Friday, September 7, 2012

MORE TAXES FOR MORE GOVERNMENT WASTE WATER GRANTS?

In August, a bill was introduced in the U.S. House of Representatives proposing "The Water Protection and Reinvestment Act of 2012." The apparent purpose of this proposed legislation is to enable the federal government to give more grants and loans to local governments to meet more federal mandates to upgrade waste water disposal facilities. Interestingly, the sponsor indicates that too much of the costs to meet federal regulations are being borne by local governments and ratepayers, so "new sources of revenue" are needed to enable the federal government to fund local waste water infrastructure requirements.

The "new sources of revenue" proposed are federal taxes on the sale by manufacturers, producers and importers of containers of water-based beverages, water disposal products and pharmaceutical products. A water-based beverage is defined as a container of water or of any mixture that is at least 50% water. There are some exceptions, including for alcoholic beverages. Water disposal products are defined to include soaps, detergents, toiletries, toilet tissue, water softeners and cooking oils. While the tax purports to be on manufacturers, producers and importers, no doubt the tax burden would be passed on in the ultimate cost of the product to consumers.

Other features of the bill is a mandate that states develop "affordability" criteria to use in identifying municipalities that cannot afford to upgrade facilities to meet federal mandates. It also provides for establishment of "best industry practices" for publicly owned waste water systems and for cost of service studies.

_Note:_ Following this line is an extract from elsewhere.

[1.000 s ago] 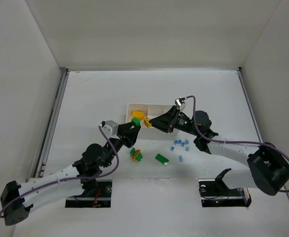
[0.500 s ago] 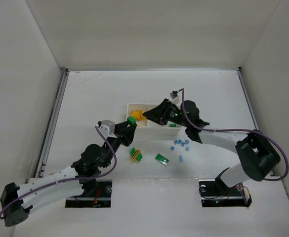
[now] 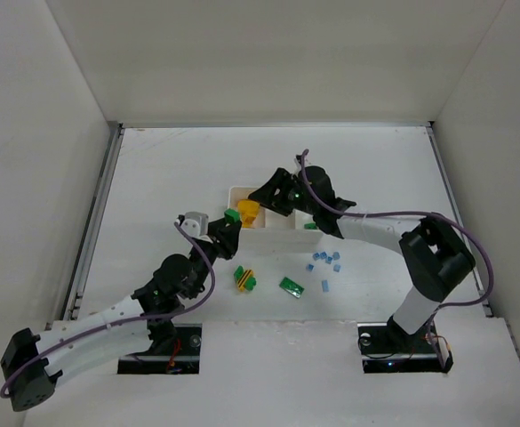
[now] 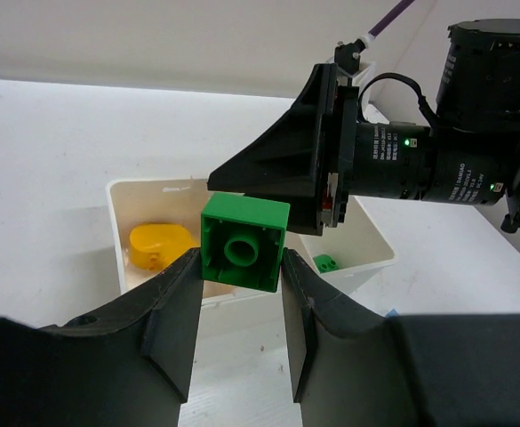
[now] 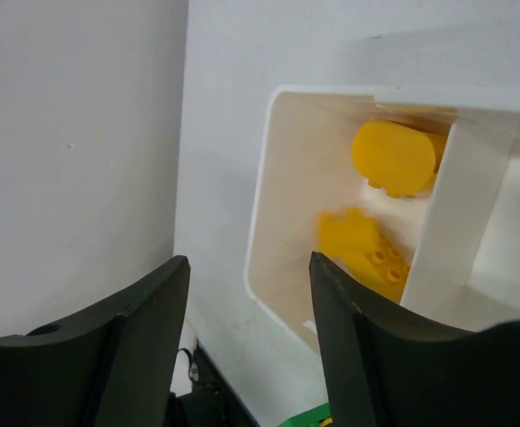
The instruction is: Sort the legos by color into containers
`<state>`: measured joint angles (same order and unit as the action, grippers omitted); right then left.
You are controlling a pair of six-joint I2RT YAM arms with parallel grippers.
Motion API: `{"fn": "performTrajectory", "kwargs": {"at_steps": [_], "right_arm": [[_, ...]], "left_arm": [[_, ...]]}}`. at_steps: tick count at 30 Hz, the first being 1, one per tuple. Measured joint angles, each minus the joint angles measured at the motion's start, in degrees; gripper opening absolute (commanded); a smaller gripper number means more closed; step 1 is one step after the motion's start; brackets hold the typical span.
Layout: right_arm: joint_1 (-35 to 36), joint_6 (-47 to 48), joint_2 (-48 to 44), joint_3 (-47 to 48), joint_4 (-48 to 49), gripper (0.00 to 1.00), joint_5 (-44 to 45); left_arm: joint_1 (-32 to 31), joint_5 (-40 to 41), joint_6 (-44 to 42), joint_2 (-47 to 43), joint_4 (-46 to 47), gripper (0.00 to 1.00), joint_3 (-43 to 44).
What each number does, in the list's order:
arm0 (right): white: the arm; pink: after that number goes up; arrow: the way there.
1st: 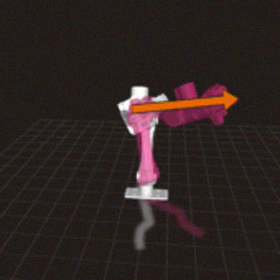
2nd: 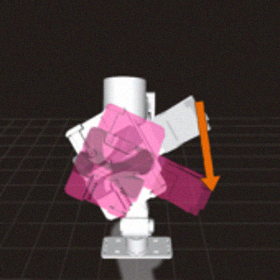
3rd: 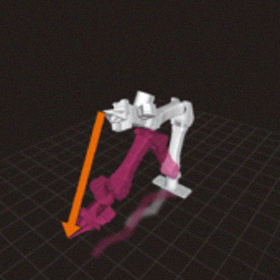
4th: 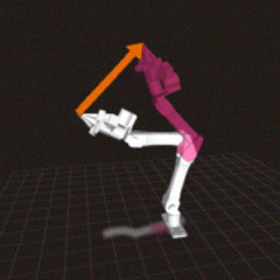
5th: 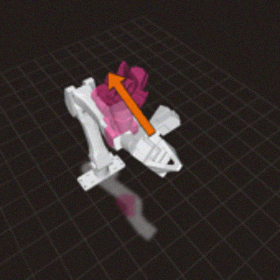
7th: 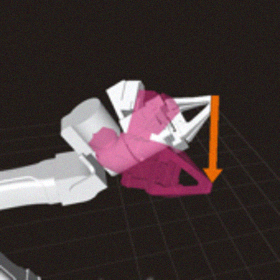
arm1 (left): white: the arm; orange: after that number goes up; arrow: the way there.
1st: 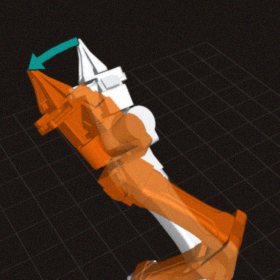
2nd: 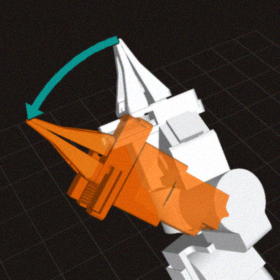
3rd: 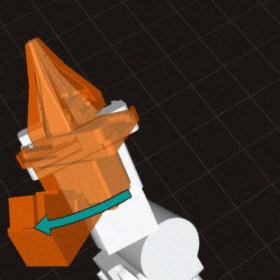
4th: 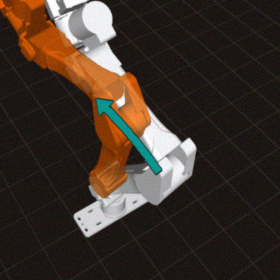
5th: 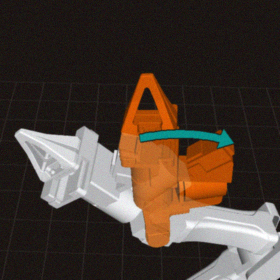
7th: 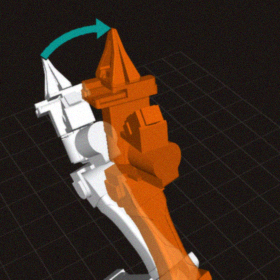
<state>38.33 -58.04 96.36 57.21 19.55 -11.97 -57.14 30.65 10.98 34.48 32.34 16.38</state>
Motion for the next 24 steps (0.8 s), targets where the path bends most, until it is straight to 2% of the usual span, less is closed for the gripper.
{"fn": "performTrajectory", "kwargs": {"at_steps": [4, 7, 9, 13, 15, 19, 24], "right_arm": [[0.02, 0.96, 0.11, 0.2, -1.2, 0.67, 0.92], [-0.28, 1.51, -1.25, -0.52, -1.27, 0.64, 1.49], [-1.03, 2.08, -4.63, -3.32, -1.03, 0.58, 1.99], [-5.9, 3.76, -16.79, -12.52, -0.81, 0.34, 4.52], [-9.07, 5.14, -22.88, -16.26, -0.7, 0.29, 6.99], [-13.14, 8.48, -33.4, -22.69, -0.92, 0.34, 13.31], [-14.97, 10.88, -38.29, -28.44, -0.98, 0.45, 17.49]], "left_arm": [[1.03, -0.07, 1.16, 0.98, -0.39, 0.13, 0.04], [1.38, -0.35, 2.21, 3.08, -0.85, 0.14, 0.48], [1.4, -0.85, 3.15, 5.57, -1.05, 0.14, 1.25], [1.75, -3.87, 5.05, 14.82, -1.38, 0.14, 5.46], [1.81, -5.68, 5.84, 20.44, -1.53, 0.15, 8.37], [1.81, -9.81, 6.95, 31.5, -2.29, 0.16, 15.65], [1.66, -14.27, 7.8, 44.02, -3.54, 0.17, 26.56]]}}
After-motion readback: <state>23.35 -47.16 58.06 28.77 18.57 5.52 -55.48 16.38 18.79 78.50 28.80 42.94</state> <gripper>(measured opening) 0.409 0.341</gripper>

Recently, some have proclaimed that all Americans belong to the government. Perhaps, this proposed legislation can be viewed as creating further dependency on government. The paradox may be that the need for"new sources of revenue" is being created at least in substantial part by increased governmental regulations. And, while it is said that in certain situations consumers may not be able to afford needed system upgrades, the source of federal funding under this legislation is more taxes likely to be borne by all consumers. So, what has happened to the rate making principle that costs to serve ratepayers should be assigned to and paid for by the ratepayers who benefit from that service? Is the assumption of "affordability" consistent with the principle that ratepayers should pay for their costs of service?